We've got to admit, we were sold at the album art. There's something about cats holding fat spliffs (or chomping on the green leaf) that gets us going every time.

While it's not clear whether Wavves' Nathan Williams — now a resident of Eagle Rock, we here — has dubbed his canonical feline (see right) “King of the Beach” or himself, we're inclined to agree with him either way.

Because if you listen to his third album proper, King of the Beach, you'll discover that the notoriously lo-fi bedroom artist has actually ascended.

Backed by a real live band and assisted by a real cranky producer (more on that to come), Williams has put together some seriously well-crafted songs. We're talking bridges, hooks and attention to detail, even as his free-form adventurousness and slackass persona shine through.

If you know your Wavves lore, then you'll know why these bits from the press release for the album are actually a good read.

In the life of Nathan Williams, the year of 2009 will go down as both a highlight reel and a total shit show. Meteorically, feverishly and somewhat improbably, two albums worth of naïve punk rock he recorded behind his parents' San Diego home as Wavves became a sensation in the world of indie music. As a result, passports got filled, capers got pulled off and lots of good things got said about the music in both print and digital ink, plus in actual human voices. At the same time, fights got fought, situations got hairy and people got indignant and mean.

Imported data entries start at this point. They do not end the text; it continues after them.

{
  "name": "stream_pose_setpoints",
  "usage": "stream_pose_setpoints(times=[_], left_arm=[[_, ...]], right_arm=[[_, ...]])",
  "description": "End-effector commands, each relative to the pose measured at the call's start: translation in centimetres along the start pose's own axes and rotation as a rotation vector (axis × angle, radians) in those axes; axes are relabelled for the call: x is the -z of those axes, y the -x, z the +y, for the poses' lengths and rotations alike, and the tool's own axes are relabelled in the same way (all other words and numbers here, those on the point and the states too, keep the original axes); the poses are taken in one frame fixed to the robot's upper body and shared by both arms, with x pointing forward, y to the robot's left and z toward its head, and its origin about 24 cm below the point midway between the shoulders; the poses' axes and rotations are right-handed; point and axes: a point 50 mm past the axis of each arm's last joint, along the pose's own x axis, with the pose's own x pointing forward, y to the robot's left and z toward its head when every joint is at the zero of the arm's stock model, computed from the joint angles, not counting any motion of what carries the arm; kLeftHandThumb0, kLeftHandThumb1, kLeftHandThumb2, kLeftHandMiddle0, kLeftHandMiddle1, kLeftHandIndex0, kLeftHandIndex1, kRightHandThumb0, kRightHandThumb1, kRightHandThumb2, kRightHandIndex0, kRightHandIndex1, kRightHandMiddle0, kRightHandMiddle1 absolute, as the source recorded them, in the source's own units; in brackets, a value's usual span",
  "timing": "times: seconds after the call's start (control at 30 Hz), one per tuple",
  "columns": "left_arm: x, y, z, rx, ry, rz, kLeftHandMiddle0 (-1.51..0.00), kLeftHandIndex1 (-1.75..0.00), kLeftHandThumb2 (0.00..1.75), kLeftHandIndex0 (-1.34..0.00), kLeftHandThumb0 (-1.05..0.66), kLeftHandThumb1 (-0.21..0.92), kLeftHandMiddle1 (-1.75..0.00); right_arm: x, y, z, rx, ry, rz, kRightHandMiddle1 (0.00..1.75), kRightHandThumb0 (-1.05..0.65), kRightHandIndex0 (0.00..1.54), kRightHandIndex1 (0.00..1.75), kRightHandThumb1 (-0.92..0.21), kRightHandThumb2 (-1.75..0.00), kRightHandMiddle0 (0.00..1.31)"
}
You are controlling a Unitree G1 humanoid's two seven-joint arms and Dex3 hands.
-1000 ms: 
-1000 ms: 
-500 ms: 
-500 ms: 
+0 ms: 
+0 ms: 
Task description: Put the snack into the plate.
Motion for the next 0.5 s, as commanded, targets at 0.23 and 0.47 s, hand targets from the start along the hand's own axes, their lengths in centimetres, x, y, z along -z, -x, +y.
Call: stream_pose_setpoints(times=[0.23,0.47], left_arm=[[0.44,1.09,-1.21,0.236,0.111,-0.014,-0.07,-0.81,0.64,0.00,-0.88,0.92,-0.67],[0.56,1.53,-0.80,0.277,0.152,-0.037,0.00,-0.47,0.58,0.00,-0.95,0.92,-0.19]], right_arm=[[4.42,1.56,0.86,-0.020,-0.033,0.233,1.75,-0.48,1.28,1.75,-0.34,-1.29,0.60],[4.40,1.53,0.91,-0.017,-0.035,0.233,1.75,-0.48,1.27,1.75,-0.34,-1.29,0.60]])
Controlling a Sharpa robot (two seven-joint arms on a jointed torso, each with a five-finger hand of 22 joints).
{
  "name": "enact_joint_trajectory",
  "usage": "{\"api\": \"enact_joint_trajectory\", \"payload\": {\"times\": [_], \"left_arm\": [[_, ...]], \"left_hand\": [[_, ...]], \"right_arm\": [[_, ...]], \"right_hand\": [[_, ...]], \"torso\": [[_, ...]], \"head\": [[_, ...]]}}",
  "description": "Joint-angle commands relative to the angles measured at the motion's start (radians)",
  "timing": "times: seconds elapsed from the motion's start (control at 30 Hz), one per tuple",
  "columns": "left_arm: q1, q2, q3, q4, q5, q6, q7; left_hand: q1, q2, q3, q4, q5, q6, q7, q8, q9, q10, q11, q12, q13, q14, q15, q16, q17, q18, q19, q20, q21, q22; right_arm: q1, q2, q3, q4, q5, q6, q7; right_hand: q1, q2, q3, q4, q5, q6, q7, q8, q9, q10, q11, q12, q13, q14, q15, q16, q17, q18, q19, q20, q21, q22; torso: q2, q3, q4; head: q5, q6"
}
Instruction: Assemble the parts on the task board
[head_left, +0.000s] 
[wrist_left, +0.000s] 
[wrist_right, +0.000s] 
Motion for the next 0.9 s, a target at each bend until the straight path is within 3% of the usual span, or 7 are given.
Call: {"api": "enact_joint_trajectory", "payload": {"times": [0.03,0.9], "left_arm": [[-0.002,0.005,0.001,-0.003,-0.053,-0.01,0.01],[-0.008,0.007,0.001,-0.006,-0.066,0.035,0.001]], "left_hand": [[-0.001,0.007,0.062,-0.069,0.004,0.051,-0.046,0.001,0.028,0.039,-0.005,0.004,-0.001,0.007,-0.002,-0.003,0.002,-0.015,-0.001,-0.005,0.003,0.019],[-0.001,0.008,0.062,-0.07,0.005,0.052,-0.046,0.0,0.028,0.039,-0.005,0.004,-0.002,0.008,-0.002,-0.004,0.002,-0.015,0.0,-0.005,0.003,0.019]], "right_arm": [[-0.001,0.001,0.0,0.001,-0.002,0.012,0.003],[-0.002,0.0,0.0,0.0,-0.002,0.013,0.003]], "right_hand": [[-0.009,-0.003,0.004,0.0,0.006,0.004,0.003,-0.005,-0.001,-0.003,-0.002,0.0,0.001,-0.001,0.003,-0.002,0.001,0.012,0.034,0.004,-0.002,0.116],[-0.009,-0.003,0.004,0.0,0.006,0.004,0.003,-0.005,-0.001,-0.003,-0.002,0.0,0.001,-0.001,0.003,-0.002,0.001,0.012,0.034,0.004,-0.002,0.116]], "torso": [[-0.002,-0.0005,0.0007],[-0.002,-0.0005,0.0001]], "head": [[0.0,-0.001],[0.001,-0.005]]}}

Oh well. Fuck it. All of it.

And:

Unlike Wavves' previously released material, recorded in haphazard bursts on Williams' laptop, King of the Beach was toiled over for three months at Sweet Tea Recording, a world-renown studio in Oxford, Mississippi. Sweet Tea is also the home of Dennis Herring, producer of the last two Modest Mouse albums, and the man who dismantled and re-assembled the sound on this record.

All the rumors are true: Herring is a studio perfectionist. Williams is not. “There were some definite 'I want to wring you neck'-type moments,” Williams says of the sessions, but he also understood that, with the resources he had available to him, he'd be stupid not to make the album sound exactly how he wanted it. “When you're not watering it down with a load of shit and reverb, it's a lot harder to make a record, because you know every part is going to be heard perfectly. You can't half-ass anything,” says Williams.

Lastly, King of the Beach is currently streaming via Wavves' record label, Fat Possum.